American health informatics scholar

Julie Anne Jacko is an American scholar of health informatics who works at the University of Edinburgh in Scotland as Chair of Health Informatics and Data Science, Chief Academic Officer of the Usher Institute, and Dean of Innovation and Engagement in the College of Medicine and Veterinary Medicine. Her research interests have included human–computer interaction, accessibility, interactive information visualization, and systems engineering.

==Education and career==
Jacko studied industrial engineering at Purdue University, receiving a bachelor's degree, master's degree, and Ph.D. respectively in 1990, 1991, and 1993.

She began her academic career as an assistant professor of industrial engineering at The College of New Jersey from 1993 to 1996. After two years as an assistant professor of industrial and systems engineering at Florida International University, and two more years as an assistant professor of industrial engineering at the University of Wisconsin–Madison, she moved to Georgia Tech in 2000 as an associate professor in the School of Industrial & Systems Engineering. In 2005 she joined the Wallace H. Coulter Department of Biomedical Engineering there, and in 2006 she was promoted to full professor, added an affiliation with the School of Interactive Computing, and became director for research of the Health Systems Institute.

In 2007, Jacko moved to the University of Minnesota as founding director of the Institute for Health Informatics. She shifted her position there in 2010 to become a professor in the School of Public Health, Division of Environmental Health Sciences. She went on adjunct status in 2013, after a legal case concerning several months of overlapping employment between Georgia Tech and the University of Minnesota. In 2017 she returned to academia as professor and founding chair of the Department of Population Health Sciences and professor in the Department of Decision Sciences at Nova Southeastern University.
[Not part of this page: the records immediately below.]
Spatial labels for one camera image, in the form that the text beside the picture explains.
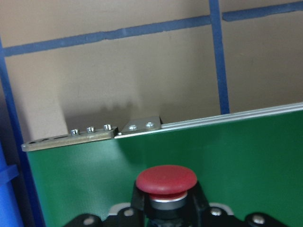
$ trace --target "green surface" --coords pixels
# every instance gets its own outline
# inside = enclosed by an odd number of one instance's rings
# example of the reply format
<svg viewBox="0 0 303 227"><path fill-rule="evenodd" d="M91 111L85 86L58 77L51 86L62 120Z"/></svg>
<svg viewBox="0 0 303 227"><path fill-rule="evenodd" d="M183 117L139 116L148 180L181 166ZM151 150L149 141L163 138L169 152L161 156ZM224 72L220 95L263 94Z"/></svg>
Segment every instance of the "green surface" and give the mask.
<svg viewBox="0 0 303 227"><path fill-rule="evenodd" d="M303 112L28 152L48 227L81 213L103 219L131 199L134 180L162 164L195 171L210 202L243 219L268 213L292 227L303 217Z"/></svg>

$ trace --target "screw head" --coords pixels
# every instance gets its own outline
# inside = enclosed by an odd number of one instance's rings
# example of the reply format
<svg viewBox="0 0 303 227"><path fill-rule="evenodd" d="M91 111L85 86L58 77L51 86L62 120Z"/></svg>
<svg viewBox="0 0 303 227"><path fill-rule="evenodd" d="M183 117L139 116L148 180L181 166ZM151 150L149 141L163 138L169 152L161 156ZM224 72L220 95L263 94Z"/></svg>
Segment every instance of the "screw head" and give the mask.
<svg viewBox="0 0 303 227"><path fill-rule="evenodd" d="M134 215L134 210L132 208L127 209L127 210L124 211L124 216L129 217L129 216L132 216L132 215Z"/></svg>
<svg viewBox="0 0 303 227"><path fill-rule="evenodd" d="M211 214L214 215L214 216L220 216L222 214L222 210L220 208L217 208L217 207L213 207L211 210L210 210Z"/></svg>
<svg viewBox="0 0 303 227"><path fill-rule="evenodd" d="M79 129L72 129L72 130L71 130L71 135L72 135L72 136L78 136L79 134L80 134Z"/></svg>
<svg viewBox="0 0 303 227"><path fill-rule="evenodd" d="M105 131L109 131L109 130L112 130L112 129L113 129L111 124L105 124L105 125L103 126L103 128L104 128Z"/></svg>
<svg viewBox="0 0 303 227"><path fill-rule="evenodd" d="M152 128L155 124L153 122L147 122L145 127L146 128Z"/></svg>
<svg viewBox="0 0 303 227"><path fill-rule="evenodd" d="M129 130L136 130L137 129L137 125L132 124L132 125L128 126L128 129Z"/></svg>
<svg viewBox="0 0 303 227"><path fill-rule="evenodd" d="M264 217L262 217L261 215L258 215L258 214L255 214L254 216L252 216L252 221L256 224L264 224L265 223Z"/></svg>
<svg viewBox="0 0 303 227"><path fill-rule="evenodd" d="M90 216L90 217L84 219L83 224L84 224L85 226L89 226L89 225L93 224L94 222L95 222L94 217L93 217L93 216Z"/></svg>
<svg viewBox="0 0 303 227"><path fill-rule="evenodd" d="M89 126L86 128L87 133L94 133L95 132L95 127L94 126Z"/></svg>

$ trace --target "blue tape strip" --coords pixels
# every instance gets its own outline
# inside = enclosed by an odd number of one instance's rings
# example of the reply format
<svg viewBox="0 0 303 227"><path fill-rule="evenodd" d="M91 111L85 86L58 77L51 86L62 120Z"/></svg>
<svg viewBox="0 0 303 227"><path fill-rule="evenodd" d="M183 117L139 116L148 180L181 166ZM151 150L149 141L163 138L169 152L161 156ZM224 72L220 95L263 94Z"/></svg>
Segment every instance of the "blue tape strip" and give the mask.
<svg viewBox="0 0 303 227"><path fill-rule="evenodd" d="M17 165L7 166L4 169L0 170L0 187L5 185L7 182L10 182L16 176L18 176Z"/></svg>
<svg viewBox="0 0 303 227"><path fill-rule="evenodd" d="M17 116L13 93L12 93L10 82L9 82L9 75L8 75L8 71L7 71L6 64L5 64L4 51L2 48L1 39L0 39L0 79L2 82L2 88L3 88L5 101L6 101L6 105L7 105L8 112L9 112L10 123L11 123L12 129L13 129L13 132L14 132L14 137L15 137L16 146L17 146L17 150L18 150L20 167L21 167L22 174L23 174L23 177L25 180L25 185L26 185L27 192L28 192L27 194L28 194L29 202L30 202L31 209L33 212L34 220L35 220L36 226L42 227L45 225L44 225L44 222L40 215L40 205L38 202L38 198L36 196L36 189L34 186L34 181L32 178L31 171L30 171L27 155L21 149L21 145L23 144L23 138L22 138L22 134L21 134L21 128L20 128L20 124L19 124L19 120L18 120L18 116Z"/></svg>
<svg viewBox="0 0 303 227"><path fill-rule="evenodd" d="M102 40L121 39L131 36L154 34L164 31L173 31L183 28L192 28L210 24L209 16L193 17L181 20L173 20L149 25L127 27L108 32L95 32L84 35L70 36L66 38L42 41L32 44L24 44L4 48L5 57L32 53L38 51L52 50L62 47L95 43Z"/></svg>
<svg viewBox="0 0 303 227"><path fill-rule="evenodd" d="M214 56L217 71L221 114L229 114L229 100L227 91L224 49L222 42L221 14L218 0L209 0L210 18L212 23Z"/></svg>
<svg viewBox="0 0 303 227"><path fill-rule="evenodd" d="M294 3L267 6L254 9L244 9L233 12L223 13L223 20L225 21L236 21L236 20L246 20L257 17L266 17L268 15L277 13L288 13L294 11L303 10L303 1L298 1Z"/></svg>

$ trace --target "blue tape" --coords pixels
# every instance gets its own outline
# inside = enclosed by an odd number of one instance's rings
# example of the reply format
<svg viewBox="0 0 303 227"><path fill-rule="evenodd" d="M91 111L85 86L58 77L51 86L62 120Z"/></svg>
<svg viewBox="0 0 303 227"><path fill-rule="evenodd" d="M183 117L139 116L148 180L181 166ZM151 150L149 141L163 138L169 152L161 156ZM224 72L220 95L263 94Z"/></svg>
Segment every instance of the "blue tape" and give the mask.
<svg viewBox="0 0 303 227"><path fill-rule="evenodd" d="M8 112L9 112L10 123L11 123L12 129L13 129L13 132L14 132L14 137L15 137L16 146L17 146L17 150L18 150L20 167L21 167L22 174L23 174L23 177L25 180L25 185L26 185L26 188L28 191L27 194L28 194L29 202L30 202L31 209L33 212L34 220L35 220L36 226L42 227L45 225L44 225L44 222L40 215L40 205L39 205L38 198L36 195L36 189L34 186L33 177L31 174L30 167L29 167L27 155L21 149L21 145L23 144L23 138L22 138L21 128L20 128L20 124L19 124L19 120L18 120L18 116L17 116L13 93L12 93L10 82L9 82L9 75L8 75L8 71L7 71L6 64L5 64L4 52L3 52L3 48L2 48L1 39L0 39L0 79L2 82L2 88L3 88L5 101L6 101L6 105L7 105Z"/></svg>
<svg viewBox="0 0 303 227"><path fill-rule="evenodd" d="M32 53L38 51L46 51L57 48L76 46L82 44L89 44L100 42L102 40L121 39L131 36L154 34L164 31L173 31L184 28L192 28L210 24L209 16L193 17L181 20L173 20L161 23L154 23L149 25L127 27L108 32L95 32L84 35L70 36L66 38L54 39L49 41L42 41L32 44L24 44L19 46L12 46L4 48L5 57Z"/></svg>
<svg viewBox="0 0 303 227"><path fill-rule="evenodd" d="M224 49L222 42L221 14L218 0L209 0L210 18L212 23L214 56L217 72L221 114L229 114L229 100L227 91Z"/></svg>
<svg viewBox="0 0 303 227"><path fill-rule="evenodd" d="M223 20L225 21L236 21L236 20L246 20L257 17L266 17L268 15L277 13L288 13L294 11L303 10L303 1L281 4L276 6L267 6L254 9L244 9L233 12L223 13Z"/></svg>
<svg viewBox="0 0 303 227"><path fill-rule="evenodd" d="M10 182L16 176L18 176L18 169L16 165L7 166L0 170L0 187Z"/></svg>

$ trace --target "emergency stop button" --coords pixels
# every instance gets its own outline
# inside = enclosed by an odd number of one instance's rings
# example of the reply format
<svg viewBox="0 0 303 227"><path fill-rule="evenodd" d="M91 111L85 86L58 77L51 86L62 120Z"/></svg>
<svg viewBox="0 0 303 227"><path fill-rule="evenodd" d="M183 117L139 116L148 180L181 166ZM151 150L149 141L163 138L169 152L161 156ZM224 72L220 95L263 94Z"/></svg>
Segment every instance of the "emergency stop button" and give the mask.
<svg viewBox="0 0 303 227"><path fill-rule="evenodd" d="M137 187L151 197L171 198L187 193L197 183L189 168L175 165L155 166L144 170L136 180Z"/></svg>
She took her present position as Chair of Health Informatics and Data Science at the University of Edinburgh in 2023, and was named Interim Director of the Usher Institute and Dean of Innovation and Engagement in 2024. In early 2025, Cathie Sudlow was appointed Director of the Usher Institute and Jacko took the role of Chief Academic Officer.

==Recognition==
While at the University of Wisconsin, Jacko was a 1998 recipient of the Presidential Early Career Award for Scientists and Engineers, "for innovations in matching partially sighted computer users with hardware/software combinations allowing them to use graphical interfaces, and for developing graduate courses on related technologies".